What is clear is that the group's operational tempo is deliberate rather than opportunistic. The choice of healthcare and government in tandem, the timing during a period of intensified kinetic activity, and the emphasis on messaging platform compromise all suggest an intelligence-collection mission rather than financially motivated cybercrime.
## Defensive Recommendations
Organizations — particularly healthcare providers and public-sector entities — should treat the CERT-UA advisory as an opportunity to tighten several control areas:
1. Ingest the IOCs: Load CERT-UA's published hashes, domains, and IPs into EDR, SIEM, DNS filtering, and email gateways. Alert on any historical matches over the past 60 days.
2. Harden browser security: Enforce policies that limit saved-password functionality on managed browsers, require hardware-backed credential storage where available, and monitor for abnormal access to browser profile directories.
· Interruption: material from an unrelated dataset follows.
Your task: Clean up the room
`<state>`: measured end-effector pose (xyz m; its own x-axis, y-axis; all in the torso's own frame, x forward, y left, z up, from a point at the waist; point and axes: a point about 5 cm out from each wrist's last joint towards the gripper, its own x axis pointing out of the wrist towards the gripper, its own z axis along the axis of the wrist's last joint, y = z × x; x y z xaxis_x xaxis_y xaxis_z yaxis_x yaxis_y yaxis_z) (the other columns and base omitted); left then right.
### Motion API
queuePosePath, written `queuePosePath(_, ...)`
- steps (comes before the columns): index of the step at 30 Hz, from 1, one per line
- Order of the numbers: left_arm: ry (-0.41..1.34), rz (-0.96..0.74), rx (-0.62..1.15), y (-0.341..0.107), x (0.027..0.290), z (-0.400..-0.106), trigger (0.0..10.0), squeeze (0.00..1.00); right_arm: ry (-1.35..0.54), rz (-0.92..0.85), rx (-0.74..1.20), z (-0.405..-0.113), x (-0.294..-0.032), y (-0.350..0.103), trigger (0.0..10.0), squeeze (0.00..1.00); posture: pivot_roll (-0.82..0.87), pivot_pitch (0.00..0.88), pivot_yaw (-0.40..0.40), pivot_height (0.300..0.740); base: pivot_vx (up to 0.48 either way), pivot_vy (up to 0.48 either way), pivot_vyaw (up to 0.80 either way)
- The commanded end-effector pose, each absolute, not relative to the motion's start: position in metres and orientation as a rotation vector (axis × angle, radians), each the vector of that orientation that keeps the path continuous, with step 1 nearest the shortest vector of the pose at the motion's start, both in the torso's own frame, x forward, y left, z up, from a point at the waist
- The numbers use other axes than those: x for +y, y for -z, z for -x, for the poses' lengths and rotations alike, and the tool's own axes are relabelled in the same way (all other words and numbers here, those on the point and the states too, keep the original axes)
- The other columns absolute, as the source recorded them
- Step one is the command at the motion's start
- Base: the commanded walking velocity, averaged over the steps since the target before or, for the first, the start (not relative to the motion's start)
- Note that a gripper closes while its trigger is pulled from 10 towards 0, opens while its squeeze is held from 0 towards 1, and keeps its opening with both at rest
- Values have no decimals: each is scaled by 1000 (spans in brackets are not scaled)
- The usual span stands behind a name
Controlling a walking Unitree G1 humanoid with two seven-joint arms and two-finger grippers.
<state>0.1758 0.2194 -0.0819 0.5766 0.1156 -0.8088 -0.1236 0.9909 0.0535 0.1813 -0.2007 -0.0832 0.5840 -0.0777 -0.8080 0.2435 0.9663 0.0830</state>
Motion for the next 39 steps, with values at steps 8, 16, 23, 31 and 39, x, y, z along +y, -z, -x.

3. Protect WhatsApp Desktop: Restrict installation of WhatsApp Desktop on shared workstations, monitor access to its local data directory, and communicate the risk of using consumer messaging apps for sensitive official business.
4. Control LNK execution: Block or prompt on LNK files delivered via email, disable automatic execution from archive extraction, and monitor for cmd.exe or powershell.exe parent-child relationships with shortcut files.
5. Audit remote management tools: Inventory legitimate RMM software already in the environment, alert on unsanctioned installs, and ensure any tool that exposes remote access is protected by MFA and network segmentation.
6. Reinforce phishing resilience: Refresh training with current lures rather than generic examples, and ensure reporting channels surface suspicious mail back to security teams quickly.
## Industry Response
The disclosure has prompted renewed coordination among Ukraine's CERT community, sector-specific information-sharing groups, and Western intelligence partners who have been tracking related activity. Threat intelligence vendors are updating detection coverage for the staging chain and the stealer components, while messaging platform providers are expected to review their session-token handling in light of the ongoing abuse pattern. Healthcare ISACs in Europe and North America have circulated summaries of the CERT-UA bulletin, reflecting growing recognition that attacks demonstrated against Ukrainian clinics are not geographically confined for long.
For defenders, the practical lesson is familiar but urgent: the attack surface that matters most is rarely the one making headlines. It is the clinic workstation with a saved browser password and an active WhatsApp session — and UAC-0247 understands that perfectly.